╭─ Extracted data

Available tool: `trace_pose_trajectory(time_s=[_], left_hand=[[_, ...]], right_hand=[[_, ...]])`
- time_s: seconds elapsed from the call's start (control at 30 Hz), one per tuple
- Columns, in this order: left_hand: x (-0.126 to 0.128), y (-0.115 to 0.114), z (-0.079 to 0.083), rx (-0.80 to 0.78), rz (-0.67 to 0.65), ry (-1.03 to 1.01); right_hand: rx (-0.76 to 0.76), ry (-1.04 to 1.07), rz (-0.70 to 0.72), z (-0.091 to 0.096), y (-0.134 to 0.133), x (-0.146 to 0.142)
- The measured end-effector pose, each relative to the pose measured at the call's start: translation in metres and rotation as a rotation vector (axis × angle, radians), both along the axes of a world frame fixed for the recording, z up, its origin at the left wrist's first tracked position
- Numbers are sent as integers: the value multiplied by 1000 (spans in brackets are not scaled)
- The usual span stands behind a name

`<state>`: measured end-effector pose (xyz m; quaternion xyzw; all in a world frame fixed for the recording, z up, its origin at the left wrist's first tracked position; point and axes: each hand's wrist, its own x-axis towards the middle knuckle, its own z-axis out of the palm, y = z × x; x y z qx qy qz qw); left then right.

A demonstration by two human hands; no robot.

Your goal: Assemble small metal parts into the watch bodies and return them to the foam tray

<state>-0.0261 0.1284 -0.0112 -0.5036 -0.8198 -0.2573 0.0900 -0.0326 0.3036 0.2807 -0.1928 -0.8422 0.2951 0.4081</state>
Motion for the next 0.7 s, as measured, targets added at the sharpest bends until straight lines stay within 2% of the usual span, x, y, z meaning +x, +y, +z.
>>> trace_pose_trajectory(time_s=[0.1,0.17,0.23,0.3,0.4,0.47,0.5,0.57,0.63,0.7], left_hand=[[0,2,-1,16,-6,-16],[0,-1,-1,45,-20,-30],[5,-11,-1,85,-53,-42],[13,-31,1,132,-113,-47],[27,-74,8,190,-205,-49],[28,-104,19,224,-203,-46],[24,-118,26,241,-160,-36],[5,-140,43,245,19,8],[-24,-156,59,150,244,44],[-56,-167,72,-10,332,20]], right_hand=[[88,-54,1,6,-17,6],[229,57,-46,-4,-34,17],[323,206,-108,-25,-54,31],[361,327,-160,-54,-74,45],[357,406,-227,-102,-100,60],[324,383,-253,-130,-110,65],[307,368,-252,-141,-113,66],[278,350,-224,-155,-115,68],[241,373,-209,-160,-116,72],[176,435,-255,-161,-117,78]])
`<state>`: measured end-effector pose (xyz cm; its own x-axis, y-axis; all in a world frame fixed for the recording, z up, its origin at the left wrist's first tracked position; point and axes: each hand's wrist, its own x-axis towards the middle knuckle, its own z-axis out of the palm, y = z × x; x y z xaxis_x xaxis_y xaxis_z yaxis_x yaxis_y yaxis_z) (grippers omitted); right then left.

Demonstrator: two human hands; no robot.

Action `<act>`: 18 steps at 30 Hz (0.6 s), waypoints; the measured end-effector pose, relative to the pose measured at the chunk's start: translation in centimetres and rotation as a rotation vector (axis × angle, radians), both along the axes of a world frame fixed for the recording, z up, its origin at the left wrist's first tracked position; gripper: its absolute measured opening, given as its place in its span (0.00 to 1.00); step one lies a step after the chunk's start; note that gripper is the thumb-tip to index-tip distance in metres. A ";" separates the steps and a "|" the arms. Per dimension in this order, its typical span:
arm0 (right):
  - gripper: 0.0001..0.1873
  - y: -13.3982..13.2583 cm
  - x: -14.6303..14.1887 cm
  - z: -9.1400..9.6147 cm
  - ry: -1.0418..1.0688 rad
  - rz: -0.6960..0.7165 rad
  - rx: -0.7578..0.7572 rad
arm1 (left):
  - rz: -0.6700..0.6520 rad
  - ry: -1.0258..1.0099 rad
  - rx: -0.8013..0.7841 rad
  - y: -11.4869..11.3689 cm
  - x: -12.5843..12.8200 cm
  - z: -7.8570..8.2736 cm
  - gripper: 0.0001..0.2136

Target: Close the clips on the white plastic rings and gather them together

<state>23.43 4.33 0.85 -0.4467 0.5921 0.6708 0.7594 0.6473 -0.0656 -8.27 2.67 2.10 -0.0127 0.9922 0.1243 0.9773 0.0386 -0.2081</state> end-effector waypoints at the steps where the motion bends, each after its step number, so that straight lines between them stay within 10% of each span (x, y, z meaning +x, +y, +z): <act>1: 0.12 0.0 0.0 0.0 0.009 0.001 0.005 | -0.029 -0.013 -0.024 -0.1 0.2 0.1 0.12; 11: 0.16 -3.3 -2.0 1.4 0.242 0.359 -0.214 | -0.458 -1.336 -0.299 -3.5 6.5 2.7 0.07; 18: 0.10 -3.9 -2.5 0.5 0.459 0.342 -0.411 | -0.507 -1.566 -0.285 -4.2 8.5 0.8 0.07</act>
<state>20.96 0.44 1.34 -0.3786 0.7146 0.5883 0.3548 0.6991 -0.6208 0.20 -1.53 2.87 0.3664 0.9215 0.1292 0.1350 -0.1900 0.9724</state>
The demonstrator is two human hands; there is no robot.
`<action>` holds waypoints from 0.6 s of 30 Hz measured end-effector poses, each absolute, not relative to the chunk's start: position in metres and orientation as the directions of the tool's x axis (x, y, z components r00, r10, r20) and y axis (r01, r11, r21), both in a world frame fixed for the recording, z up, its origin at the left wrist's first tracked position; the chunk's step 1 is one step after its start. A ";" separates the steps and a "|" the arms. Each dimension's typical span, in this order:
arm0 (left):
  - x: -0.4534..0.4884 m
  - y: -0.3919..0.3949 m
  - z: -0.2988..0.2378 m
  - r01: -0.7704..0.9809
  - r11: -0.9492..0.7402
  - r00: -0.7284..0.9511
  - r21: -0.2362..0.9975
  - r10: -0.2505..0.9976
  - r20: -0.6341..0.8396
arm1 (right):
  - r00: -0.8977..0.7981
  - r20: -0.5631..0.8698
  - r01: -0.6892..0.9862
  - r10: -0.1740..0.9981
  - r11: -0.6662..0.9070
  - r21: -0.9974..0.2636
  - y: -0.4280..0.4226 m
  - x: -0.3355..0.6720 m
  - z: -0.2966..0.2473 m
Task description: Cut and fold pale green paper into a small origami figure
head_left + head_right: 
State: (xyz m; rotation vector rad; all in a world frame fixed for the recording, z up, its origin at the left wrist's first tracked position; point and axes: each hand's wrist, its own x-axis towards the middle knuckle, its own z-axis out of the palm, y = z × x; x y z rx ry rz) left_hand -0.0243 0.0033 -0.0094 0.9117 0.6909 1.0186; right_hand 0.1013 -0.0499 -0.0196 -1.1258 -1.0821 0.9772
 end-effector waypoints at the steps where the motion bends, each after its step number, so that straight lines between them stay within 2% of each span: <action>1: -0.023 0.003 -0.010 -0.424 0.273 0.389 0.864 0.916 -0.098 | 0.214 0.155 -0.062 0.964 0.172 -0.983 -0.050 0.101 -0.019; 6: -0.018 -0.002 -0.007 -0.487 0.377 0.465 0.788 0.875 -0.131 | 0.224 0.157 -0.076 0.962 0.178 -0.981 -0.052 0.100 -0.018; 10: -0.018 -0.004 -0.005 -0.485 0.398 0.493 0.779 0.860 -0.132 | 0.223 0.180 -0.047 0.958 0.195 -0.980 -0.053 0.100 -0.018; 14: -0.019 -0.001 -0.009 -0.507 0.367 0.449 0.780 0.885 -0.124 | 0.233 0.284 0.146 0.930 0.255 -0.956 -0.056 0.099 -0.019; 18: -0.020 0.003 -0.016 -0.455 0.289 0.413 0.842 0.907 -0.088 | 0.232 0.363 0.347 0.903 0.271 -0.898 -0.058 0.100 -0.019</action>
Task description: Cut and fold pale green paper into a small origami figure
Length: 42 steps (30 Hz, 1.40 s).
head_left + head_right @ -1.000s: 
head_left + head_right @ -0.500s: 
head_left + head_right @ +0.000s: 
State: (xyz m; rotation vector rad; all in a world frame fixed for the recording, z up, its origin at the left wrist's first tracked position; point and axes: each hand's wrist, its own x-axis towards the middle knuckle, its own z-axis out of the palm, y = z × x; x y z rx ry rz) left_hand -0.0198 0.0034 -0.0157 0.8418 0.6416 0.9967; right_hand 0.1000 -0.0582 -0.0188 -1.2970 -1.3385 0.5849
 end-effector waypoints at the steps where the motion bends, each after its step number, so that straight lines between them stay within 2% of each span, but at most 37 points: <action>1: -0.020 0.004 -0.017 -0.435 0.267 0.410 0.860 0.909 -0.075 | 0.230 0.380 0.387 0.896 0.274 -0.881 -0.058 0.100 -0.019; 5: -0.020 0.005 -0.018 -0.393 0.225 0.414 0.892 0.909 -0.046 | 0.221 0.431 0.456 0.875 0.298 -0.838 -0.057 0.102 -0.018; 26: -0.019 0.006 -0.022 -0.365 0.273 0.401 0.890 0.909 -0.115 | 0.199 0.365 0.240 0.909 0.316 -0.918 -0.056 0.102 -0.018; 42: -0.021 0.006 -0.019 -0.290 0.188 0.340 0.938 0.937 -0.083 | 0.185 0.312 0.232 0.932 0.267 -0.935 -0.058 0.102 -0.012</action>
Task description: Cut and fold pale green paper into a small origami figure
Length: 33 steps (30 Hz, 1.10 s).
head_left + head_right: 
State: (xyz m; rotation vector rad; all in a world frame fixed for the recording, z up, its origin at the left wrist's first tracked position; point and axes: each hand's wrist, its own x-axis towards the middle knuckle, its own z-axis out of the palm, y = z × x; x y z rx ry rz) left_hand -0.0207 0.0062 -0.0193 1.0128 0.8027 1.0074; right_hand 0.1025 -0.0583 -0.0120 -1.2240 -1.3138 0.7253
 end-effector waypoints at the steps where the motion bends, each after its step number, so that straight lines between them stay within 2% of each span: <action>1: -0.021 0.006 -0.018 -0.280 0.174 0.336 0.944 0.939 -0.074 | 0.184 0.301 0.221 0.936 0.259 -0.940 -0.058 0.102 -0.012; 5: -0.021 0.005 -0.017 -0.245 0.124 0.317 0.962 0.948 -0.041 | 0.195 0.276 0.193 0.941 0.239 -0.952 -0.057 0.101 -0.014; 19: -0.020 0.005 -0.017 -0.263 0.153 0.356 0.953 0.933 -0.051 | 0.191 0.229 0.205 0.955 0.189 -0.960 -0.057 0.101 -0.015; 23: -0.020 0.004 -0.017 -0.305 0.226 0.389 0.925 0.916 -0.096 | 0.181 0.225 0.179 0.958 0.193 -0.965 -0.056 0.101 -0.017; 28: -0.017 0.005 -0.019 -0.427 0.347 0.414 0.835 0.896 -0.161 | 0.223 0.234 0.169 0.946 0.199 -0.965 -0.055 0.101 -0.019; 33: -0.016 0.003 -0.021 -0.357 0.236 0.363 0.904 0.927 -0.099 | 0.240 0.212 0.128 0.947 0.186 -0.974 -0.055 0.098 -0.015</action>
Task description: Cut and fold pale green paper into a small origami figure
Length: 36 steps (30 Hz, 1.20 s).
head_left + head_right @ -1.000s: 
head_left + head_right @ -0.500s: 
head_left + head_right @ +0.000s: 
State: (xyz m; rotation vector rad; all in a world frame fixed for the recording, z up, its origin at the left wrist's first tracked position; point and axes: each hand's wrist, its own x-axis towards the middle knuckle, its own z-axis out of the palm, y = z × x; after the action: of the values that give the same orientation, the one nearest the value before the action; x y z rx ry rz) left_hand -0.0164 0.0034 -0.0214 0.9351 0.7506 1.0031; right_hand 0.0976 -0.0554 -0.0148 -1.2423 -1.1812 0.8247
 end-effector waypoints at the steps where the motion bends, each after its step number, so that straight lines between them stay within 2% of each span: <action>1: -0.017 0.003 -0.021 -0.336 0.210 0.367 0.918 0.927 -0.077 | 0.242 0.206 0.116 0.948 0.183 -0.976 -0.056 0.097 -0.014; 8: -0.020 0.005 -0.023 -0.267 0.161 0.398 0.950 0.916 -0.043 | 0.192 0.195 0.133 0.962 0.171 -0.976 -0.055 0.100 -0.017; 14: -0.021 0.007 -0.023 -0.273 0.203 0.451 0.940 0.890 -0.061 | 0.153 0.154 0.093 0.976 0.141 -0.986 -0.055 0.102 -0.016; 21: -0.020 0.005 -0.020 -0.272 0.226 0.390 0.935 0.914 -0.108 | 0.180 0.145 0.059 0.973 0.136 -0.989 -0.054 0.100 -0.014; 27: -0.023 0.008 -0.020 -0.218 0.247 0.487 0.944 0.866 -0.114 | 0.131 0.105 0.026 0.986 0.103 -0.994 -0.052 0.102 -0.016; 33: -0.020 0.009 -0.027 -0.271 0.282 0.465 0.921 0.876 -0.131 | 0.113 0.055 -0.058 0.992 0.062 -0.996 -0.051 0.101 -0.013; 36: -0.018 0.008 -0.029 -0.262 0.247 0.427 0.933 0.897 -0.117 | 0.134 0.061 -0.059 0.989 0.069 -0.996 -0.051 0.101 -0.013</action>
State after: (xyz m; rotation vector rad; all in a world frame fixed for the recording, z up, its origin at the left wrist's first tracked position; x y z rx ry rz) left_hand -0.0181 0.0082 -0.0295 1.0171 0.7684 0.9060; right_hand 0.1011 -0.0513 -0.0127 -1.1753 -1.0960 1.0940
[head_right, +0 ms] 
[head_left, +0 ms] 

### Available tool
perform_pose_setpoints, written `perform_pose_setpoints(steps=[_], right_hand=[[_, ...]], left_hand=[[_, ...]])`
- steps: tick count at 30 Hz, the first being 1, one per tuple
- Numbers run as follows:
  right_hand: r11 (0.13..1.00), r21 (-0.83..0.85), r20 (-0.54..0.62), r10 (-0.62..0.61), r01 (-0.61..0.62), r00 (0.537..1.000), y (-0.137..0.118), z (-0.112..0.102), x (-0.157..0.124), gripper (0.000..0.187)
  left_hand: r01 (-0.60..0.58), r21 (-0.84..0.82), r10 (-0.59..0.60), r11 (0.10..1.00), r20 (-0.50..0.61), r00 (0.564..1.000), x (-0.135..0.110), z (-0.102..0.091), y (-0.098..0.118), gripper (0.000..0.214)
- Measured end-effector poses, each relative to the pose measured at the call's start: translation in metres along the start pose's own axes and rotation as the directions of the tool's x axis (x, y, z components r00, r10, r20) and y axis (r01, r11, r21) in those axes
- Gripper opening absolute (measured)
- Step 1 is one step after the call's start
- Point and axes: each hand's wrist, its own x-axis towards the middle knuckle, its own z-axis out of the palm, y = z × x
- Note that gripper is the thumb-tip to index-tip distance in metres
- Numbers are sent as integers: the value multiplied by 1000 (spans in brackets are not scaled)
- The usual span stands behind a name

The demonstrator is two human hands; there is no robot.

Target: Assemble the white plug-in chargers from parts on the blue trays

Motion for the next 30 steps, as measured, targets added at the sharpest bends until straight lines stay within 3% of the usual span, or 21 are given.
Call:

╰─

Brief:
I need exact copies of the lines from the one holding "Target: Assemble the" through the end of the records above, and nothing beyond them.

Response area:
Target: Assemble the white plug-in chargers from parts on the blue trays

Motion for the next 30 steps, as measured, targets added at the sharpest bends until straight lines stay within 3% of the usual span, or 21 are given.
Call:

The exercise is finished and nothing remains.